Data records:

========================================================================

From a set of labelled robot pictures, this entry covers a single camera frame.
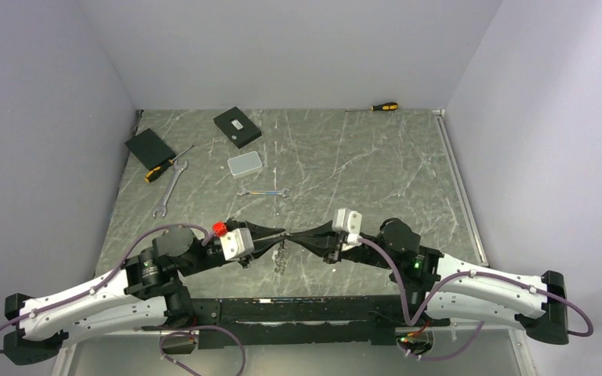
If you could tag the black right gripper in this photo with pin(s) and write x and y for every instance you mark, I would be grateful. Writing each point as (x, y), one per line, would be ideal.
(321, 240)

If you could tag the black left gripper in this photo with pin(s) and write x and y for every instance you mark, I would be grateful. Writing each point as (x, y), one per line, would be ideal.
(260, 247)

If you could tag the metal oval key organizer plate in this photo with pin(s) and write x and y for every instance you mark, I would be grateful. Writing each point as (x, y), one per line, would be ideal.
(280, 258)

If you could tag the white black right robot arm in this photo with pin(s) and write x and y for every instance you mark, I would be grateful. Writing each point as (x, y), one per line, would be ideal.
(436, 286)

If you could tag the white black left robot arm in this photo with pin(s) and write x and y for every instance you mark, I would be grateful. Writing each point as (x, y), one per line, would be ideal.
(143, 290)

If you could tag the small silver open-end wrench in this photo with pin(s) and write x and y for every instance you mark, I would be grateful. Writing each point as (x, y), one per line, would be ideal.
(244, 191)

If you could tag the translucent white plastic box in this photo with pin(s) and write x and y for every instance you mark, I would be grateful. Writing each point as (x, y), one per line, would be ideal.
(245, 164)

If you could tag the large silver combination wrench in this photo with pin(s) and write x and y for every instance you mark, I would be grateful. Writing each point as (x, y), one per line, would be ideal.
(160, 210)

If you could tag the black box with white label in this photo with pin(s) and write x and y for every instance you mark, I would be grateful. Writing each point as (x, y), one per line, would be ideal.
(237, 127)

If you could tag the yellow black screwdriver at left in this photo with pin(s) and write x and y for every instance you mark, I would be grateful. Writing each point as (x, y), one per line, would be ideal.
(156, 172)

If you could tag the yellow black screwdriver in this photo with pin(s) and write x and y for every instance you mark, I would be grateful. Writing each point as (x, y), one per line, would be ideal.
(156, 172)
(383, 107)

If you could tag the flat black box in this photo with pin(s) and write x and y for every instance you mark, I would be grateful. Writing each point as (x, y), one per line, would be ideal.
(150, 149)

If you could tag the yellow black screwdriver at back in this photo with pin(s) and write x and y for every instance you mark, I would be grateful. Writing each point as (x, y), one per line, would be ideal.
(383, 107)

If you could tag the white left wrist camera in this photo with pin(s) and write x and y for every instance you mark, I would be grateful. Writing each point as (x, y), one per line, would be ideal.
(236, 244)

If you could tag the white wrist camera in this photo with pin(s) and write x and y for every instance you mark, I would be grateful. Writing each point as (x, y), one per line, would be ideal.
(347, 223)
(236, 244)

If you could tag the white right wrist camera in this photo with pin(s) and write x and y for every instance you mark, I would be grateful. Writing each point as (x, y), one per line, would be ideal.
(347, 223)

========================================================================

How to complete this task:
Write out the entries again, word for word. No images.

Task output:
From a set of labelled robot pictures, this entry covers a single camera frame.
If you could tag the black right gripper in this photo with pin(s) and write x and y for every instance you mark, I would be grateful. Writing each point as (x, y), one per line, would be ideal.
(321, 240)

If you could tag the black left gripper in this photo with pin(s) and write x and y for every instance you mark, I would be grateful. Writing each point as (x, y), one per line, would be ideal.
(260, 247)

If you could tag the metal oval key organizer plate in this photo with pin(s) and write x and y for every instance you mark, I would be grateful. Writing each point as (x, y), one per line, would be ideal.
(280, 258)

If you could tag the white black right robot arm in this photo with pin(s) and write x and y for every instance you mark, I would be grateful. Writing each point as (x, y), one per line, would be ideal.
(436, 286)

If you could tag the white black left robot arm in this photo with pin(s) and write x and y for every instance you mark, I would be grateful. Writing each point as (x, y), one per line, would be ideal.
(143, 290)

If you could tag the small silver open-end wrench in this photo with pin(s) and write x and y for every instance you mark, I would be grateful. Writing each point as (x, y), one per line, would be ideal.
(244, 191)

If you could tag the translucent white plastic box in this photo with pin(s) and write x and y for every instance you mark, I would be grateful. Writing each point as (x, y), one per line, would be ideal.
(245, 164)

If you could tag the large silver combination wrench in this photo with pin(s) and write x and y for every instance you mark, I would be grateful. Writing each point as (x, y), one per line, would be ideal.
(160, 210)

If you could tag the black box with white label in this photo with pin(s) and write x and y for every instance you mark, I would be grateful. Writing each point as (x, y), one per line, would be ideal.
(237, 127)

If you could tag the yellow black screwdriver at left in this photo with pin(s) and write x and y for every instance you mark, I would be grateful. Writing each point as (x, y), one per line, would be ideal.
(156, 172)

If you could tag the yellow black screwdriver in this photo with pin(s) and write x and y for every instance you mark, I would be grateful. Writing each point as (x, y), one per line, would be ideal.
(156, 172)
(383, 107)

If you could tag the flat black box in this photo with pin(s) and write x and y for every instance you mark, I would be grateful. Writing each point as (x, y), one per line, would be ideal.
(150, 149)

If you could tag the yellow black screwdriver at back in this photo with pin(s) and write x and y for every instance you mark, I would be grateful. Writing each point as (x, y), one per line, would be ideal.
(383, 107)

If you could tag the white left wrist camera in this photo with pin(s) and write x and y for every instance you mark, I would be grateful. Writing each point as (x, y), one per line, would be ideal.
(236, 244)

If you could tag the white wrist camera in this photo with pin(s) and write x and y for every instance you mark, I would be grateful. Writing each point as (x, y), one per line, would be ideal.
(347, 223)
(236, 244)

If you could tag the white right wrist camera in this photo with pin(s) and write x and y for every instance you mark, I would be grateful. Writing each point as (x, y), one per line, would be ideal.
(347, 223)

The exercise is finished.